# ASSIGNED TASK:
What is needed is a faithful copy of all the entries, with no pictures in it.

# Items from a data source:
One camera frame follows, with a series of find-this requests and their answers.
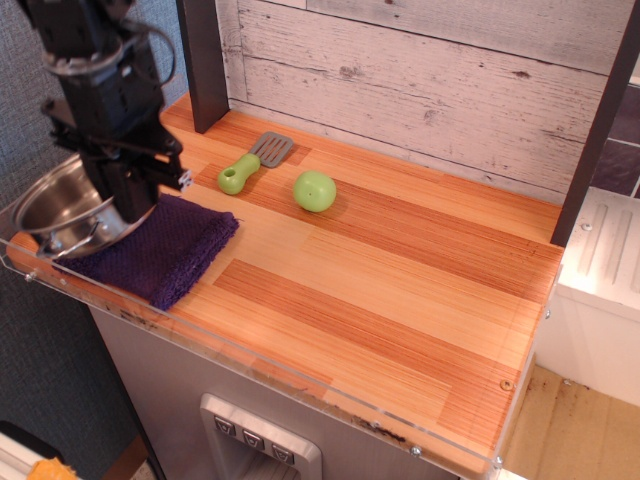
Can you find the silver dispenser panel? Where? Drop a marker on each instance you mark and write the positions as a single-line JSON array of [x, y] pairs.
[[255, 442]]

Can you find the white toy sink unit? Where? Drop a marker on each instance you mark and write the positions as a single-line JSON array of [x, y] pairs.
[[590, 333]]

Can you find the stainless steel pot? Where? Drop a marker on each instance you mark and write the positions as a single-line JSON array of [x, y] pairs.
[[64, 213]]

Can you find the grey toy fridge cabinet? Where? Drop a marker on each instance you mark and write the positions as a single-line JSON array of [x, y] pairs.
[[166, 384]]

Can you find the yellow object at corner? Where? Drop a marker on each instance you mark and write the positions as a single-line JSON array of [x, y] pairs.
[[51, 469]]

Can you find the purple cloth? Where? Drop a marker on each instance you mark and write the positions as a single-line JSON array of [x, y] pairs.
[[166, 256]]

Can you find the green handled grey spatula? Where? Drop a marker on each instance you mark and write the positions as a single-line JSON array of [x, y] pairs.
[[268, 151]]

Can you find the dark right shelf post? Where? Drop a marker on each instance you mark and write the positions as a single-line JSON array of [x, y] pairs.
[[609, 104]]

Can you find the green toy apple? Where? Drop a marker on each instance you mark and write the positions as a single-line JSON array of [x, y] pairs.
[[314, 191]]

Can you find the clear acrylic guard rail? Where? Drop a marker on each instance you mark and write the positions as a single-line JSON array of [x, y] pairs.
[[408, 308]]

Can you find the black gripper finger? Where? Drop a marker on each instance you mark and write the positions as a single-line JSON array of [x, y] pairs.
[[134, 194], [96, 168]]

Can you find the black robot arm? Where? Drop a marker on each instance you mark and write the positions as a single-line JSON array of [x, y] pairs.
[[73, 29]]

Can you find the dark left shelf post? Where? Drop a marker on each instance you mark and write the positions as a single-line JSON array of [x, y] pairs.
[[203, 53]]

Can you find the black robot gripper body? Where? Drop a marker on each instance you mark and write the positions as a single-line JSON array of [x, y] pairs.
[[110, 111]]

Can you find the dark shelf post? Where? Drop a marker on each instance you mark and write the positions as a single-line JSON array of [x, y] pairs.
[[609, 104], [203, 53]]

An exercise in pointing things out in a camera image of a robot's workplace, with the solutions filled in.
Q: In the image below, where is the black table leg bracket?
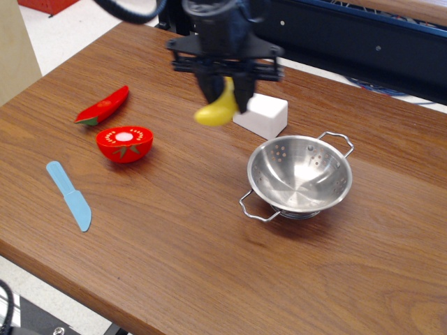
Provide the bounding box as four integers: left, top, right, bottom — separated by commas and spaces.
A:
1, 281, 128, 334

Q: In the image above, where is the red toy chili pepper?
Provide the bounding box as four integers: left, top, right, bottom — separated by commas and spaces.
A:
74, 85, 129, 126

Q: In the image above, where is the red box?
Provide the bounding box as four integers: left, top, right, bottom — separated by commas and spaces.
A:
17, 0, 78, 15

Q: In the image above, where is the white salt shaker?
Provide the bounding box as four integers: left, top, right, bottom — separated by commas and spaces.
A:
233, 94, 288, 140

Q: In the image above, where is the yellow toy banana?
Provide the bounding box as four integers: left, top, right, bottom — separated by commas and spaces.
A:
193, 77, 239, 126

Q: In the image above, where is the black cable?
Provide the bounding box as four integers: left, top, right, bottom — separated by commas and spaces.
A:
94, 0, 168, 25

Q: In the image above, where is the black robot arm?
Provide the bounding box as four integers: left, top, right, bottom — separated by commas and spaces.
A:
167, 1, 284, 113

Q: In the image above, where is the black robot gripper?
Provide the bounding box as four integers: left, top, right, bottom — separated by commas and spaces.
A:
166, 13, 284, 114

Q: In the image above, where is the beige cabinet side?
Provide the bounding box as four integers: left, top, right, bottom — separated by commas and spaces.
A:
1, 1, 42, 105

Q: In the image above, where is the steel colander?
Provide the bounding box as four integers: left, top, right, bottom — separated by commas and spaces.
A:
239, 131, 355, 223

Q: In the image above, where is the red toy tomato half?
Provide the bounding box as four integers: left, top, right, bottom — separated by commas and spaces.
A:
96, 126, 154, 163

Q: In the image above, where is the black metal frame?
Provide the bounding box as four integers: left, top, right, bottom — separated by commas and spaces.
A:
155, 0, 447, 105

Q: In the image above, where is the light blue toy knife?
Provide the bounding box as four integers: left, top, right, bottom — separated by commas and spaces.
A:
46, 161, 92, 232

# RESPONSE TO THIS TASK:
One camera frame follows, with a series of find-this requests and their answers.
Can you find the silver dispenser panel? Where? Drop a marker on each instance you mark and write the positions as a single-line JSON array of [x, y] pairs.
[[255, 442]]

Can you find the white toy sink unit? Where? Drop a marker on each instance you mark and write the positions as a single-line JSON array of [x, y] pairs.
[[590, 333]]

Can you find the stainless steel pot? Where? Drop a marker on each instance you mark and write the positions as a single-line JSON array of [x, y] pairs.
[[64, 213]]

Can you find the grey toy fridge cabinet? Where? Drop a marker on each instance you mark and write the positions as a single-line JSON array of [x, y] pairs.
[[166, 384]]

Can you find the yellow object at corner? Where? Drop a marker on each instance you mark and write the positions as a single-line JSON array of [x, y] pairs.
[[51, 469]]

Can you find the purple cloth? Where? Drop a marker on each instance you mark and write the positions as a single-line JSON array of [x, y] pairs.
[[166, 256]]

Can you find the green handled grey spatula? Where? Drop a marker on each instance you mark and write the positions as a single-line JSON array of [x, y] pairs.
[[268, 151]]

Can you find the dark right shelf post? Where? Drop a marker on each instance you mark and write the positions as a single-line JSON array of [x, y] pairs.
[[609, 104]]

Can you find the green toy apple? Where? Drop a marker on each instance you mark and write the positions as a single-line JSON array of [x, y] pairs.
[[314, 191]]

Can you find the clear acrylic guard rail? Where? Drop a marker on each instance you mark and write the positions as a single-line JSON array of [x, y] pairs.
[[408, 308]]

Can you find the black gripper finger? Where? Drop a marker on each instance you mark and write the positions as a single-line JSON array of [x, y] pairs.
[[134, 194], [96, 168]]

Can you find the black robot arm? Where? Drop a marker on each instance you mark and write the positions as a single-line JSON array of [x, y] pairs.
[[73, 29]]

Can you find the dark left shelf post? Where? Drop a marker on each instance you mark and write the positions as a single-line JSON array of [x, y] pairs.
[[203, 53]]

Can you find the black robot gripper body? Where? Drop a marker on each instance you mark and write the positions as a single-line JSON array of [x, y] pairs.
[[110, 111]]

Can you find the dark shelf post? Where? Drop a marker on each instance you mark and write the positions as a single-line JSON array of [x, y] pairs.
[[609, 104], [203, 53]]

An exercise in pointing things out in a camera image of a robot's workplace, with the solutions filled in.
Q: In the image below, where is the black table leg bracket?
Provide the bounding box as four integers: left, top, right, bottom — separated by commas and spaces.
A:
1, 281, 128, 334

Q: In the image above, where is the red toy chili pepper?
Provide the bounding box as four integers: left, top, right, bottom — separated by commas and spaces.
A:
74, 85, 129, 126

Q: In the image above, where is the red box?
Provide the bounding box as four integers: left, top, right, bottom — separated by commas and spaces.
A:
17, 0, 78, 15

Q: In the image above, where is the white salt shaker?
Provide the bounding box as four integers: left, top, right, bottom — separated by commas and spaces.
A:
233, 94, 288, 140

Q: In the image above, where is the yellow toy banana?
Provide the bounding box as four integers: left, top, right, bottom — separated by commas and spaces.
A:
193, 77, 239, 126

Q: In the image above, where is the black cable?
Provide the bounding box as four integers: left, top, right, bottom — separated by commas and spaces.
A:
94, 0, 168, 25

Q: In the image above, where is the black robot arm?
Provide the bounding box as four integers: left, top, right, bottom — separated by commas and spaces.
A:
167, 1, 284, 113

Q: In the image above, where is the black robot gripper?
Provide the bounding box as four integers: left, top, right, bottom — separated by commas and spaces.
A:
166, 13, 284, 114

Q: In the image above, where is the beige cabinet side?
Provide the bounding box as four integers: left, top, right, bottom — separated by commas and spaces.
A:
1, 1, 42, 105

Q: In the image above, where is the steel colander?
Provide the bounding box as four integers: left, top, right, bottom — separated by commas and spaces.
A:
239, 131, 355, 223

Q: In the image above, where is the red toy tomato half?
Provide the bounding box as four integers: left, top, right, bottom — separated by commas and spaces.
A:
96, 126, 154, 163

Q: In the image above, where is the black metal frame?
Provide the bounding box as four integers: left, top, right, bottom — separated by commas and spaces.
A:
155, 0, 447, 105

Q: In the image above, where is the light blue toy knife?
Provide the bounding box as four integers: left, top, right, bottom — separated by commas and spaces.
A:
46, 161, 92, 232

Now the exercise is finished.